Fresh off a road trip to Denver to see that city’s growing light-rail system, members of the Regional Transportation Commission of Southern Nevada say they’d be the best agency to take the next step in developing a Southern Nevada system.
A group of 46 community leaders earlier this week toured rail facilities at downtown Denver’s Union Station and a new station at Denver International Airport that will open next month, creating a 23-mile rail link between the airport and downtown.
Local transportation planners have dreams of someday connecting McCarran International Airport with the valley’s resort corridor.

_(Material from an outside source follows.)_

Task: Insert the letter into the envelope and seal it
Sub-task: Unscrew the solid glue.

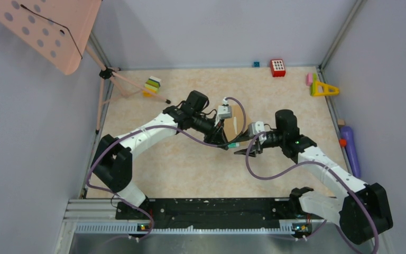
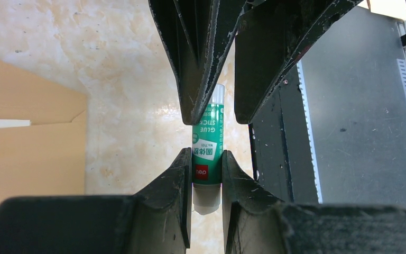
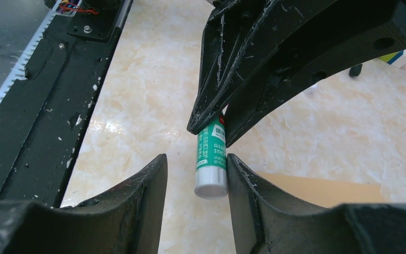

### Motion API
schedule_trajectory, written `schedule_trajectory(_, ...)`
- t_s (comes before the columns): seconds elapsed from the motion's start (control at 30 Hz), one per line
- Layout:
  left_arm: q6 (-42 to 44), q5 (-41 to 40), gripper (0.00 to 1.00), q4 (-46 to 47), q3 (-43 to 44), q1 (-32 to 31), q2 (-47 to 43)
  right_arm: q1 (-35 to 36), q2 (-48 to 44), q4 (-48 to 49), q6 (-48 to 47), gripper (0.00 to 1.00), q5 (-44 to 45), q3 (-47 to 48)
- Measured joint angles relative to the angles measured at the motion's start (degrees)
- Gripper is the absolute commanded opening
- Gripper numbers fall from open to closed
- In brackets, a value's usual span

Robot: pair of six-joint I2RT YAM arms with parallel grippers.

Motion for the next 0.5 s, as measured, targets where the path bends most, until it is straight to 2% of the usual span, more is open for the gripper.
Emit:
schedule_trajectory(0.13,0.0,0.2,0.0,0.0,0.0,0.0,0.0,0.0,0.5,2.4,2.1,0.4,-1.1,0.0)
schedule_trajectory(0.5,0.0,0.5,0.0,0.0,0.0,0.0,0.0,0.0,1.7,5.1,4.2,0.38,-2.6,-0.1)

With representation from elected officials from Clark County, the cities of Las Vegas, North Las Vegas, Henderson, Boulder City and Mesquite, the RTC board views itself as the best entity for taking the next step toward building a regional transit system.
“One of the things we heard over and over again in Denver is that it’s only achievable through collaboration,” said RTC General Manager Tina Quigley at Thursday’s monthly board meeting.
Transportation Commission Chairman Larry Brown, also a Clark County commissioner, said the regional makeup of the board makes it the most probable agency to move plans forward. However, Clark County could be in a lead position because so many proposals are already under county management, including street projects on and around the Strip and the airport.
“The RTC is not in the position to do the work, but it certainly would have an important role in driving everything forward,” Brown said. “That’s why I think the message of being collaborative and consensus driven is so important.”
Quigley said it would be key to not only get all the municipalities to buy into one strategy, but it would also be important to get the support of businesses and economic development leaders.
That could be a bigger challenge than it appears because the early stages of a light-rail project could be centered on the airport and the resort corridor and board members, elected by voters in their respective cities, might be asked to do what’s best for their constituents.
At Thursday’s meeting, for example, board members Debra March, a Henderson councilwoman, and Rod Woodbury, mayor of Boulder City, said that while they support a system that would serve tourists, they don’t want the residents of the valley to be forgotten when plans are drawn.
Board members delayed action on a plan to approve the final version of the RTC’s Transportation Investment Business Plan, an exhaustive document outlining several transportation options including mass transit and road development and ideas of how to pay for them. Board members will consider that in April and will ask municipalities to weigh in with their concerns.
Denver, which first began planning its light-rail system 30 years ago, ran its first train in 1994.
Denver’s Regional Transportation District had the challenge of dealing with 32 municipalities in the Denver area, but through the joint city and county government was able to pull together the financial resources to build the $2.2 billion expansion project.
Quigley said local officials will explore several funding options that Denver used, including seeking out federal grants — Denver got $1.1 billion — public-private partnerships that operate the system and possibly approaching voters to consider special tax districts or bond proposals. In Denver, voters approved an expansion plan in 2004 and the system also sold naming rights to the new line, known as the University of Colorado A Line, for $5 million.
In other business at Thursday’s board meeting, members evaluated Quigley’s 2015 performance and voted unanimously to give her a 6 percent raise.
The raise will increase Quigley’s annual salary from $222,268 to $235,664.